Israel presses on in Gaza as world awaits reaction to Iran attack

PALESTINIAN TERRITORIES: Israel bombed war-battered Gaza, Hamas said Monday, as world leaders awaited Israel's reaction but urged de-escalation after Iran's unprecedented attack that heightened fears of wider conflict.

World powers have called for restraint after Iran launched more than 300 drones and missiles at Israel late Saturday, though the Israeli military has said nearly all were intercepted.

Tehran's first direct assault on Israel, in retaliation for a deadly April 1 strike on its Damascus embassy consular annex, followed months of violence across the region involving Iranian proxies and allies who say they act in support of Palestinians in the Gaza Strip.

No decision has been made on how, when – or if – Israel could respond to the Iran attack, local media said, reporting that Israeli Prime Minister Benjamin Netanyahu would meet with his war cabinet later Monday.

Tensions in Iran "weaken the regime and rather serve Israel," the newspaper Israel Hayom said, adding that this suggested Israeli leaders would not rush to retaliate.

Iranian President Ebrahim Raisi has warned that a "reckless" Israeli move would spark a "much stronger response."

Tehran has insisted the attack on Israel was an act of "self-defence" after the Damascus strike that killed seven Revolutionary Guards including two generals.

Attention has also turned to Israel's top ally, the United States, which played a key role in shooting down the Iranian drones.

While US President Joe Biden has been increasingly critical of the civilian death toll in Gaza, after the Iran attack he reaffirmed Washington's "ironclad" support for Israel.

But Biden has been pushing for caution from Israel, telling Netanyahu that the White House would not offer military support for any retaliation against Iran, according to a senior US official.

The Israeli military said it would not be distracted from its war against Hamas in Gaza, triggered by the Palestinian armed group's October 7 attack on Israel.

"Even while under attack from Iran, we have not lost sight... of our critical mission in Gaza to rescue our hostages from the hands of Iran's proxy Hamas," military spokesman Rear Admiral Daniel Hagari said late Sunday.

Israel estimates that 129 hostages, including 34 presumed dead, remain in the hands of Palestinian fighters since the attack six months ago.

The Hamas government media office said Israeli aircraft and tanks launched "dozens" of strikes overnight on central Gaza, reporting several casualties.

Witnesses told AFP that strikes hit the Nuseirat refugee camp, with clashes also reported in other areas of central and northern Gaza.

Hamas's attack that triggered the war resulted in the deaths of 1,170 people, mostly civilians, according to Israeli figures.
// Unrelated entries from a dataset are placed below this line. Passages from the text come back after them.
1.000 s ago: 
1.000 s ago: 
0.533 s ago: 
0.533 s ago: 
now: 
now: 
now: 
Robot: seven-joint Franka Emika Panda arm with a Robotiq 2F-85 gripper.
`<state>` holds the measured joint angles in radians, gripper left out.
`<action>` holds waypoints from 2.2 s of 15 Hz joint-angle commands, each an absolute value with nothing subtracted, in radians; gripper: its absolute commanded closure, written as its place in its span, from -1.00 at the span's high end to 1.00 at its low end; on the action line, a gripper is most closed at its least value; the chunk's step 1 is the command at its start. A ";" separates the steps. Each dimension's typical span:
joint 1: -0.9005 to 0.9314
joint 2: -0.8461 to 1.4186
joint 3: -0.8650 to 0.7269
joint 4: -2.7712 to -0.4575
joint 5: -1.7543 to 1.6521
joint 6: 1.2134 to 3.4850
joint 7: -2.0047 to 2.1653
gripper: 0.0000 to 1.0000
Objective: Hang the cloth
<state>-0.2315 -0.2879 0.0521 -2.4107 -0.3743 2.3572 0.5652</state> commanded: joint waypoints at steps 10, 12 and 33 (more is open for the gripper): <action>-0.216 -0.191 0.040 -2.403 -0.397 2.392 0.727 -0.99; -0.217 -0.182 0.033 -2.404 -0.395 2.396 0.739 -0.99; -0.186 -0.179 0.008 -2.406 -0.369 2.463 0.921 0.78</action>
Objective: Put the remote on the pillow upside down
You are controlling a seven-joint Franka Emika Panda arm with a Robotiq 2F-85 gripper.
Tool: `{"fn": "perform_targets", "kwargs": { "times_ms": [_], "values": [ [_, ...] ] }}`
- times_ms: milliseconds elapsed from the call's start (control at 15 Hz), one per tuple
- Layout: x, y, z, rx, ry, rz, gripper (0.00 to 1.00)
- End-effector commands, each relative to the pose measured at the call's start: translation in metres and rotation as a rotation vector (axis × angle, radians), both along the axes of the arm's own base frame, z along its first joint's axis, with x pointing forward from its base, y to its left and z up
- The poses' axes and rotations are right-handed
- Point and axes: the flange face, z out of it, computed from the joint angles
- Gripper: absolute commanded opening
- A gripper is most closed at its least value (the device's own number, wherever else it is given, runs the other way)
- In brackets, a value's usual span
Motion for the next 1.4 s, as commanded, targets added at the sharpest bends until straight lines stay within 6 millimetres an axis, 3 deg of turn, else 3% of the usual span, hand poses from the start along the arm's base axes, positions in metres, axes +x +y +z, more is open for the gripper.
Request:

Israel's retaliatory offensive has killed at least 33,797 people in Gaza, mostly women and children, according to the health ministry in the Hamas-run territory. The toll rose by at least 68 deaths over 24 hours.

Israel released around 150 detainees on Monday who had been rounded up in Gaza, the territory's crossings authority told AFP.

Lebanon's Iran-backed Hezbollah group, which has had near-daily cross-border clashes with Israel since the war broke out, claimed an overnight attack on Israeli soldiers who had crossed into Lebanese territory.

The Israeli army confirmed that four of its troops were wounded in an explosion while inside Lebanon.

The United Nations Security Council held an emergency meeting Sunday following the Iranian attack, where Secretary-General Antonio Guterres warned the region was "on the brink" of war.

"Now is the time to defuse and de-escalate," Guterres said.

Britain and Germany were among those also calling for de-escalation on Monday, while French President Emmanuel Macron said his government would help do everything it could to avoid a "conflagration" in the Middle East.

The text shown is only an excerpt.